Je me suis fait couler un café dans lequel j'ai dissous une poignée de Neurolexans. Ca donne du goût et ca m'évite d'avoir le palpitant qui joue du Wagner. J'ai tenté une douche pour me rincer le crâne, j'ai même fait varier la température du plus froid au plus chaud, juste pour voir si ça allait me faire ressentir un truc, mais que dalle. Les gouttes d'eau glissaient sur moi comme si j'étais une statue grecque insultée par les millénaires. Le genre de matinée où tu sais que t'es là, mais t'as l'impression de pas exister. Ça doit ressembler à ça que de crever. On dirait que même mon miroir s'en foutait de me renvoyer mon reflet. D'habitude, il y avait toujours cette petite voix qui me hurlait que je devais arranger ma gueule, mais là, silence radio.

D'ordinaire, j'aurais contacté mon rendez-vous du jour et aurais prétexté une grippe pour rester dans mon loft en compagnie d'une série télé, d'une souris ou de deux poignées de morphiniques. Mais ce jour là, pas possible. Hors de question de louper ma mort. J'ai à peine eu le temps d'enfiler ma chemise que ça a sonné à ma porte. J'attendais personne mais un jour pareil, y'a pas vraiment grand chose de surprenant. Quand j'ai ouvert, je suis tombé sur un gus taiseux assez semblable au pignouf de la veille. Il a laissé un carton devant chez moi comme si mon paillasson était une décharge publique, et est reparti après avoir consulté ma ganache, sans piper le moindre mot. Je te raconte pas comme ça fout les boules de tomber sur ce genre de types dans ces circonstances. J'ai soupiré, pris le carton, et refermé la porte derrière moi. À ce stade, ouvrir un colis mystère, c'est presque aussi banal que faire le café.

Posé sur la table basse, il semblait me défier. "Ouvre-moi si t'oses". J'ai hésité une seconde. Puis j'ai craqué. Je l'ai ouvert d'un geste sec, comme si j'avais peur que le truc explose. À l'intérieur, pas d'ordinateur cette fois, non. C'était... des fringues. Pas le genre de fringues que je porte habituellement. Une paire de jeans et un t-shirt. Coup dur. Je m'attendais à devoir faire le beau et donner la patte, mais à ce point là c'est artistique. Tu dois te dire, "un jean et un t-shirt, où est le problème ?". Eh bien, c'est que tu comprends rien à la vie, mon ami. Parce que pour toi, c'est peut-être normal. Pour moi c'est une anomalie de la matrice. Moi mes fringues elles coutent toutes le prix de ta caisse grand minimum, sinon je préfère sortir l'anaconda à l'air. D'ailleurs, je vais t'apprendre un truc sur la vie, et ça pourrait te sauver un jour : tous nos problèmes viennent de nos fringues. T'es sceptique ? Regarde-moi. Je m'habille en sur-mesure marocain, du genre qui te coûte un bras et demi pour être cousu dans des ateliers où même les aiguilles ont des complexes. Résultat ? Je dois refaire toute ma vie. Toi, tu portes un Levis chopé en solde : au pire, tu refais ta carte de mutuelle. Et encore, c'est un dimanche, donc t'as le temps. Alors la prochaine fois que tu te plains de tes petits tracas du quotidien, je vais te le dire gentiment parce que je t'aime bien : va te faire voir.

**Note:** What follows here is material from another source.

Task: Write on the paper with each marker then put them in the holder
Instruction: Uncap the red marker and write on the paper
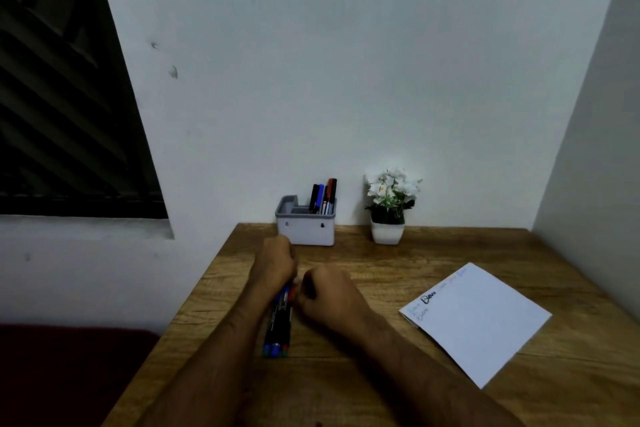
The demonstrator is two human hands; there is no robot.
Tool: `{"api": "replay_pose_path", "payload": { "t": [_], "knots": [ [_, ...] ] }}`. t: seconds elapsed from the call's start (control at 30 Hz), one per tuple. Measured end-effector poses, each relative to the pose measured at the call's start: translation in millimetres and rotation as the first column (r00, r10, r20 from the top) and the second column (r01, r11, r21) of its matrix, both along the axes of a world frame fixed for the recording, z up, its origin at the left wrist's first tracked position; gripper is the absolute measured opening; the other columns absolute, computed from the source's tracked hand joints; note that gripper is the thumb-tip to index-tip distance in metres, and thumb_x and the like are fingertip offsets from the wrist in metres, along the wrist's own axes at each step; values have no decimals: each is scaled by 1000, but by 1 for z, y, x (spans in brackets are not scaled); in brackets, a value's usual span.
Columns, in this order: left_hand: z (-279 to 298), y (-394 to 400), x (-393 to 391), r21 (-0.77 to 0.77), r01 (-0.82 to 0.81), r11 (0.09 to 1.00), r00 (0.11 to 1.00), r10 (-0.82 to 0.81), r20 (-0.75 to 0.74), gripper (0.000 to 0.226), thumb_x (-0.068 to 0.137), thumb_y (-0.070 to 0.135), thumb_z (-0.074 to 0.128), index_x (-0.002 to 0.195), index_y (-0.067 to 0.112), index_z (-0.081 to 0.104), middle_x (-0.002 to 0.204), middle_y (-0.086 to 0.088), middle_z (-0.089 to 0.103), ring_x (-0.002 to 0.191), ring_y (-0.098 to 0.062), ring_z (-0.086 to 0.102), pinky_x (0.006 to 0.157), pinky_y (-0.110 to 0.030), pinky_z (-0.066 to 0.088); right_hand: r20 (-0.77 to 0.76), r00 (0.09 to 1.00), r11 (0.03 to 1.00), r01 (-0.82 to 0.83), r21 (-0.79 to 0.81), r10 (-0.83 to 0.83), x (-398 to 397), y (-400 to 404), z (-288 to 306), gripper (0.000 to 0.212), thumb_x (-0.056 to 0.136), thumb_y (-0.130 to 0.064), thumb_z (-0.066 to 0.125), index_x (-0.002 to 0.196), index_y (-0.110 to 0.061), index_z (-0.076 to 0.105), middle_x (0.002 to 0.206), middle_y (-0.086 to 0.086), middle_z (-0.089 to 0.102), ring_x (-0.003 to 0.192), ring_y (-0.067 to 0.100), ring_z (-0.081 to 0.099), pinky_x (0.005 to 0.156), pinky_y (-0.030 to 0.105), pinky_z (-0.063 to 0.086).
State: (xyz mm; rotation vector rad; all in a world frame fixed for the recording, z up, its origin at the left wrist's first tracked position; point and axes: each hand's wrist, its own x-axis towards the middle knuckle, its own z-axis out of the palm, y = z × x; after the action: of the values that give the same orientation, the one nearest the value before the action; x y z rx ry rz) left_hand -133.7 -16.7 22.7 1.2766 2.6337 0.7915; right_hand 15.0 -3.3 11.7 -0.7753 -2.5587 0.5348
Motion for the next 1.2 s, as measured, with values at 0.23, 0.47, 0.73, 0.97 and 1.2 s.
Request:
{"api": "replay_pose_path", "payload": {
  "t": [0.23, 0.47, 0.73, 0.97, 1.2],
  "knots": [
    [-8, -9, 0, 9, 12, 1000, 1000, -12, 4, 6, 75, 7, 71, 79, 8, 76, 88, -7, 74, 81, -17, 69, 76, -30, 59, 74, 996, 994, 52, -93, -45, 0, -17, 0, 21, 85, -27, 71, 70, -15, 61, 66, -2, 59, 61, 13, 58, 53, 29, 49],
    [-5, -14, 11, -42, 24, 999, 999, -22, 45, 15, 63, 2, 79, 66, 16, 77, 79, -3, 74, 75, -15, 69, 74, -30, 60, 110, 984, 980, 156, -127, -143, -5, -26, 6, 27, 82, -43, 69, 83, -16, 67, 82, 2, 71, 79, 21, 70, 73, 39, 62],
    [-11, -2, 16, -46, 1, 999, 998, 2, 61, 10, 74, 14, 69, 79, 16, 78, 89, -3, 73, 81, -17, 68, 75, -28, 59, 152, 956, 961, 266, -79, -252, -8, -27, 4, 35, 84, -54, 61, 71, -24, 51, 78, -4, 61, 79, 20, 67, 70, 34, 58],
    [-10, 12, 30, -20, 13, 1000, 999, -12, 49, 16, 86, 19, 62, 95, 9, 71, 96, -10, 69, 85, -22, 65, 65, -26, 47, 103, 962, 961, 262, -85, -253, -2, -19, -2, 21, 85, -39, 69, 87, -18, 69, 79, -4, 62, 69, 15, 58, 59, 28, 46],
    [-7, 19, 38, -52, 19, 998, 998, -15, 66, 10, 74, 21, 71, 80, 12, 71, 82, -6, 70, 77, -20, 66, 68, -30, 58, 54, 955, 941, 296, -166, -291, 15, -8, 4, 21, 84, -23, 71, 70, -23, 56, 70, -7, 59, 65, 11, 58, 53, 23, 42]
  ]
}}
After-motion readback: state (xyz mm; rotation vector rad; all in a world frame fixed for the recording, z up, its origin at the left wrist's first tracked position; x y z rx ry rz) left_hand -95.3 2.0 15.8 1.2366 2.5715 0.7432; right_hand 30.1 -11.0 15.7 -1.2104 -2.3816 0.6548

Bref, j'ai pris sur moi, les Neurolexans aidant à enfiler ces horreurs en me retenant de jeter une chaise sur ma baie vitrée. Dans le carton, il y avait aussi une fausse moustache, histoire de vraiment me faire passer pour un dindon, et une instruction à cramer ensuite, comme la veille. Cette fois, j'ai vraiment cru que le bon dieu avait envie de faire de moi sa meilleure gagneuse. Fallait que je me rende chez Fuzzbang en métro.

Le plan était simple, enfin "simple" pour ceux qui ont un penchant pour l'impossible : pendant que je me faisais refaire la gueule dans une clinique planquée en plein Paris, un hélicoptère allait s'écraser quelque part, avec un faux François-Xavier à bord, bien carbonisé pour qu'on puisse pas trop regarder de près. Tout ça pour que mes créanciers, la justice, et tous les zigotos qui me courent après pour diverses raisons pensent que j'étais devenu un steak grillé façon brochette du dimanche. Et moi, pendant ce temps, je ressortirais de chez Fuzzbang avec une nouvelle tronche, un nouveau nom, et surtout une nouvelle vie. Si ça, c'est pas du grand art...

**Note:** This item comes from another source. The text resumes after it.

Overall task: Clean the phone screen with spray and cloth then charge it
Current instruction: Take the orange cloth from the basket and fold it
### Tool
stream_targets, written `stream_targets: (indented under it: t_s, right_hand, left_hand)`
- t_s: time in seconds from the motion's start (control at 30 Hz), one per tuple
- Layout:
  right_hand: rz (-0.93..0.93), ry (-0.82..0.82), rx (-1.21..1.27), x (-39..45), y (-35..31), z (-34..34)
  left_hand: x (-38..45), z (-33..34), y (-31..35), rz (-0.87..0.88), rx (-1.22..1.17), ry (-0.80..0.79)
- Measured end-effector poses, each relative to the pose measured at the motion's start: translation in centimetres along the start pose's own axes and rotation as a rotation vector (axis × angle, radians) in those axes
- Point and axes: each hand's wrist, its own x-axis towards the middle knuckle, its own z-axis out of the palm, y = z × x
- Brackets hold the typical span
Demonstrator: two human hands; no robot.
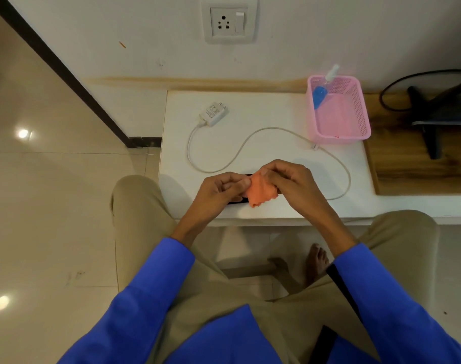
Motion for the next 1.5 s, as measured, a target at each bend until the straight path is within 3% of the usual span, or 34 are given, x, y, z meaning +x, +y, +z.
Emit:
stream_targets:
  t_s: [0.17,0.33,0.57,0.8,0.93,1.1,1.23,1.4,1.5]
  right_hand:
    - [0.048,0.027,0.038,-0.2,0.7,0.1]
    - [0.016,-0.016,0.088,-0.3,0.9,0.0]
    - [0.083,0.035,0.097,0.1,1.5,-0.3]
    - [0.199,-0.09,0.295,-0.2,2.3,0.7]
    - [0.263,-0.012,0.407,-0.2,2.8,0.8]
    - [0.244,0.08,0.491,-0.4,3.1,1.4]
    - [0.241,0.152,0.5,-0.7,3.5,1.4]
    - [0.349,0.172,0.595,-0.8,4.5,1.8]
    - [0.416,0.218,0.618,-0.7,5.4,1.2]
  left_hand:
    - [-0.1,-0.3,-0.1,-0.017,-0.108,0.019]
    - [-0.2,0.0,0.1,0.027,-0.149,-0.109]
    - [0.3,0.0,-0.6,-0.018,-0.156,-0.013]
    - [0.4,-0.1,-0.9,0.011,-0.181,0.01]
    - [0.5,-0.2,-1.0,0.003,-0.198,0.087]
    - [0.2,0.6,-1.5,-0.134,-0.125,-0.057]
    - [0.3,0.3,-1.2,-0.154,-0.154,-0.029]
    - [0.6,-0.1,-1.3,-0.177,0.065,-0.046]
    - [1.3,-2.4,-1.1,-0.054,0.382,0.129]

Mais pour l'instant, j'étais toujours moi, coincé dans cet ascenseur social inversé qu'on appelle métro. Paris, la ville lumière, hein. Si c'est ça la lumière, on doit être en plein sur l'interrupteur, avec cette odeur de sueur rance qui te colle à la peau. Le métro, c'est la ville du néon jaune et des effluves de pisse tiède qui te prennent au nez dès que tu descends les escaliers. Un grand huit olfactif, avec option passage serré avec des quidams qui te collent comme des étiquettes. Le Luna Park de la crasse. Je pensais sincèrement que la journée pouvait pas empirer. Faux. En arrivant sur le quai, j'ai vu défiler toute l'humanité en sueur, compressée dans un tube métallique qui ressemblait plus à une boîte de sardines mal refermée qu'à un moyen de transport.

Les rames sont arrivées avec leur souffle chaud, comme si quelqu'un me soufflait de la merde directement dans la tronche. Et puis là, t'as les portes qui s'ouvrent, et une marée humaine te tombe dessus, des types qui sortent du train en te bousculant comme si c'était toi l'obstacle de leur vie. J'ai sauté dans le wagon comme un cow-boy dans un saloon en feu. Collé contre la vitre, je pouvais pas m'empêcher de penser que j'allais me choper un typhus de salopard avant de mimer ma mort.

Le plus drôle dans tout ça, c'est que personne faisait attention à moi. Le t-shirt, le jeans, la moustache, j'étais aussi invisible qu'un moustique sur un plafond blanc. Tu veux disparaître à Paris ? C'est facile : tu t'habilles comme un type qui bosse dans la tech et fait de l'escalade le dimanche, et voilà, plus personne ne te regarde. À un moment, je me suis même demandé si c'était pas là le grand secret de Fuzzbang. Pas besoin de stratagèmes de furieux, de nouveaux papiers ou de faux comptes bancaires, non. J'ai juste à me déguiser comme toi, et hop, je suis personne.

Le métro m'a déposé à quelques stations de mon rendez-vous fatidique. Je suis sorti, m'attendant presque à ce que la ville me crache à la gueule une dernière fois. Paris était fidèle à elle-même : crasseuse, bruyante, et pleine de types qui te regardent comme si t'étais leur prochain repas. J'ai levé les yeux vers les immeubles, me disant que c'était probablement la dernière fois que je mettais les pieds ici. Et bizarrement, ça m'a pas fait grand-chose. C'est quand même sympa les Neurolexans remboursés par le tiers-payant.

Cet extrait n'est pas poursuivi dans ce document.